Sure, the AI can do something you haven't learned yet. But if you learn it - you could be better than the AI.
This is where the rubber duck approach seems best. The AI is helping you learn something new to up level yourself.
psycho-31@reddit
I didn’t see article mentioning what counts as AI usage(pls correct me if I am wrong). One can: 1. Prompt AI for majority of smaller tasks. For example: create a method that does such and such or add tests for this class that I just added. 2. Have AI enabled and use it as “autocomplete on steroids”
Groove-Theory@reddit
My theory is from something the article mentioned, that AI performs worse in older and legacy codebases.
I think that the anecdotes come from the fact that AI initially reduces cognitive load on developers. And the reduction of the initial cognitive load makes it seem that productivity has increased by gut-feel. Seeing AI get something seemingly correct, especially in a large, anti-pattern riddled codebase, is a huge relief to many.

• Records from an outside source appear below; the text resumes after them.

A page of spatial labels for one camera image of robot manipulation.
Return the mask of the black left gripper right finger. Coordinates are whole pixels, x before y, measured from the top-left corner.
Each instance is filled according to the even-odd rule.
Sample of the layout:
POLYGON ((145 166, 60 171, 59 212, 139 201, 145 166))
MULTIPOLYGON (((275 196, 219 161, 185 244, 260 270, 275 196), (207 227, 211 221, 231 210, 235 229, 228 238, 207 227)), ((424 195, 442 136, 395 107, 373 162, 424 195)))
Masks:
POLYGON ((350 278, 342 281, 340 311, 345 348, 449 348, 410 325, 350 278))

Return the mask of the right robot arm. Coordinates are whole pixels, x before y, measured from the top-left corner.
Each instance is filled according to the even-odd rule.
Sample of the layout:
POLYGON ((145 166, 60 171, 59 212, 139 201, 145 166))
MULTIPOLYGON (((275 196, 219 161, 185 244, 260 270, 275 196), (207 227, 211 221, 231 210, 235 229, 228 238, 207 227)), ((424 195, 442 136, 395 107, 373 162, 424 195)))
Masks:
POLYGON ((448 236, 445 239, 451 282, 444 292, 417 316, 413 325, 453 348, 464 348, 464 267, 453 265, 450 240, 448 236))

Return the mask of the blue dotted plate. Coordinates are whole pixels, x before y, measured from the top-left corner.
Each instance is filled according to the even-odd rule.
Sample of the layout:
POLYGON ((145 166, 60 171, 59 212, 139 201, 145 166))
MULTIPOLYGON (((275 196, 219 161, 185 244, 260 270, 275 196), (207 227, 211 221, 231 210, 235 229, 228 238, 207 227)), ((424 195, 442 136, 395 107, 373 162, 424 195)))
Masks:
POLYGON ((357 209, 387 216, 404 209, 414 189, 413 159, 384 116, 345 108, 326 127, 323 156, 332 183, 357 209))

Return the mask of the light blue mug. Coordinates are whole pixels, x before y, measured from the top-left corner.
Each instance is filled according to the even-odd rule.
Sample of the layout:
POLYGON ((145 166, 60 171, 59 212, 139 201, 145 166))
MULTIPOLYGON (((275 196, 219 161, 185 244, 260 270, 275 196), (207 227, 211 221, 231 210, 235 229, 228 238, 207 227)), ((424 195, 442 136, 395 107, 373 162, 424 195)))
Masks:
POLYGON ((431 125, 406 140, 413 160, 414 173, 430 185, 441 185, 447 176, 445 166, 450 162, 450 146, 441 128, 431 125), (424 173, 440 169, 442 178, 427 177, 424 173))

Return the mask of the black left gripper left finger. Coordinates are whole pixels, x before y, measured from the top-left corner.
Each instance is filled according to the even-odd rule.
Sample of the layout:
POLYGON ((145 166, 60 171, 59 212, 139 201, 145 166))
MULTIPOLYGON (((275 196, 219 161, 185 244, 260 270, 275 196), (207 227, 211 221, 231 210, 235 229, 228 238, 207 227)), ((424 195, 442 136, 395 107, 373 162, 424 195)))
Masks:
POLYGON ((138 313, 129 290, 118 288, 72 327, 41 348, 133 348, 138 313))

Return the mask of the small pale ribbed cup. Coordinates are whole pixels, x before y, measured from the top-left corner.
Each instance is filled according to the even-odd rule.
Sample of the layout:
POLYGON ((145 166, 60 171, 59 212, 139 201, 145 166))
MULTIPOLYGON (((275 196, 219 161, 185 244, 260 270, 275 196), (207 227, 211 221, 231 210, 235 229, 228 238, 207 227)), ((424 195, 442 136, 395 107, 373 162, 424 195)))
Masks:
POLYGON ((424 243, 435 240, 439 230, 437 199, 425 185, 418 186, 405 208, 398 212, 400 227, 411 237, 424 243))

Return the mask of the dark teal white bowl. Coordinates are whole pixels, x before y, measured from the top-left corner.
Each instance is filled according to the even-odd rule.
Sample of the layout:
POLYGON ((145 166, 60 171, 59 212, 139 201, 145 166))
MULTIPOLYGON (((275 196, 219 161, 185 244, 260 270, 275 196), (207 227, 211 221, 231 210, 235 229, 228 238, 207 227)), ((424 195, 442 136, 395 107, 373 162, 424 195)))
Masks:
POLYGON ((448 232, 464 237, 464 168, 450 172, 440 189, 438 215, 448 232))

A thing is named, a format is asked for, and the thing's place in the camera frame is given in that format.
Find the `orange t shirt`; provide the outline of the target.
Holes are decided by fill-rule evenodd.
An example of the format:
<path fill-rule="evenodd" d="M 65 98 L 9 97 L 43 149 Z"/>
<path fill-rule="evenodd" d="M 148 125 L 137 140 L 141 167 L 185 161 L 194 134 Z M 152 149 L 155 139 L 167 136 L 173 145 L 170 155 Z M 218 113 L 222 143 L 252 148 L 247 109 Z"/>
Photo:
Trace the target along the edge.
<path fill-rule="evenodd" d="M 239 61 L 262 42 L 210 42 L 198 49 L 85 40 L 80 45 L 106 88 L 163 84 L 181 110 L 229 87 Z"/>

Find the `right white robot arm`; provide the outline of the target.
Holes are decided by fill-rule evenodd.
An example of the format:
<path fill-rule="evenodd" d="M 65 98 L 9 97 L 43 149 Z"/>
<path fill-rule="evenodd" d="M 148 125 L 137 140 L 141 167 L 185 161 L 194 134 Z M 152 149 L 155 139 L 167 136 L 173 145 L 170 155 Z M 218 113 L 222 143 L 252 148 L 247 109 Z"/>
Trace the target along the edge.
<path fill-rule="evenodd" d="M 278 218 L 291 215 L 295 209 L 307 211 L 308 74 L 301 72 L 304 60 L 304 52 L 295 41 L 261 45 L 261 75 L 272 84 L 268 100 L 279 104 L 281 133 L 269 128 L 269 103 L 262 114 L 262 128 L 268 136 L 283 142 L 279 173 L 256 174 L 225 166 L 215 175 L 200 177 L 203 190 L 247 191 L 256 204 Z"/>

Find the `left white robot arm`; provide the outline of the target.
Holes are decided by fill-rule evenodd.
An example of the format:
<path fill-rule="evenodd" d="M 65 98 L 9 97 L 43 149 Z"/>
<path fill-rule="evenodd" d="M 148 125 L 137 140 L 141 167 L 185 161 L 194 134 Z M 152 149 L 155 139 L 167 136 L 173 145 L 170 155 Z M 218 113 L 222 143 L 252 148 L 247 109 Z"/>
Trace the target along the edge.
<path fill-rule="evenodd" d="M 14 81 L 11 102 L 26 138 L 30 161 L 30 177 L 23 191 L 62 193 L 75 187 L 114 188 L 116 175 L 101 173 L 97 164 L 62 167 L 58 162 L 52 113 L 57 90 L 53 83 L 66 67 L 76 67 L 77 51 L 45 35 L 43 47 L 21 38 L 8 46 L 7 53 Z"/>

Whereas having to sit down and implement a fix or feature on a brittle codebase would be a perhaps frustruating endeavor.
codemuncher@reddit
Reduced cognitive load could also be thought of as "i dont understand how my code works anymore", which is an interesting way to do engineering.
The headlines make a lot of hash about "tedious code" but for most real engineering tasks, the hard and tedious part isnt actually turning ideas into programming code, but dealing with the fuzziness of the real world, business requirements, and the ever changing nature of such things.
rebuilt@reddit
It could be the case that devs were actually sped up by 20% when generating code but they were slowed down by a much larger margin later when they had to modify, understand, and debug the ai generated code.
elforce001@reddit
This is an interesting one. The main issue I've encountered was that these assistants are addictive. I felt I was going 1000 mph but then, you start slowing down hard too. Then you invest more time trying to be specific, double checking that the answer is still consistent, then next you know, you've spent more time "debugging", etc..., going from what you thought was an easy 2 days work to 1 week fighting the "assistant's" solution.
Now I use them for random things, inspiration, or something very specific that won't let me down the rabbit hole. luckily for me, I learned that lesson early on, hehe.
Financial_Wish_6406@reddit
Depending on the language and framework Copilot autocomplete suggestions go from usually useful to straight up time consumers. Trying to develop in Rust with GTK bindings, every single autocomplete I find I am going back and deleting almost the entire thing or at least majorly modifying it which is at the point where I suspect it takes notably more time than it saves.
DonaldStuck@reddit
Very interesting. I always run around telling people that I think I'm around 20% more efficient using AI tools. But looking at this study I might be wrong.
NotAllWhoWander42@reddit
Is this “devs use AI to write code for them” or “devs use AI to help troubleshoot a bug”? I feel like the troubleshooting/“rubber duck” is about the one good use case for AI atm.
klowny@reddit
That must be why I feel happier using AI for mundane work, because I'm actually doing less work.
Unlucky_Data4569@reddit
It says the study was on repos they were used to maintaining. I find llms most useful when working with code i am not familiar with
GarboMcStevens@reddit
There aren’t really any good, quantitative metrics for developer productivity. This is part of the problem.
Ok-Armadillo-5634@reddit
Lol they used AI to write their research study.
NatoBoram@reddit
Imagine if you had to spend half a day writing a config file before your linter worked properly. Sounds absurd, yet that's the standard workflow for using ESLint, TypeScript, Spotless, Clang and plenty others.
And that's why I made a project template, which solves that problem for me in TypeScript. You may have different tastes, prefer different tools or want to use archaic JS configs, all of which my template doesn't support.
From experience, getting a LLM to work goes like this:
Done!
I dunno on what planet OP lives with that last take.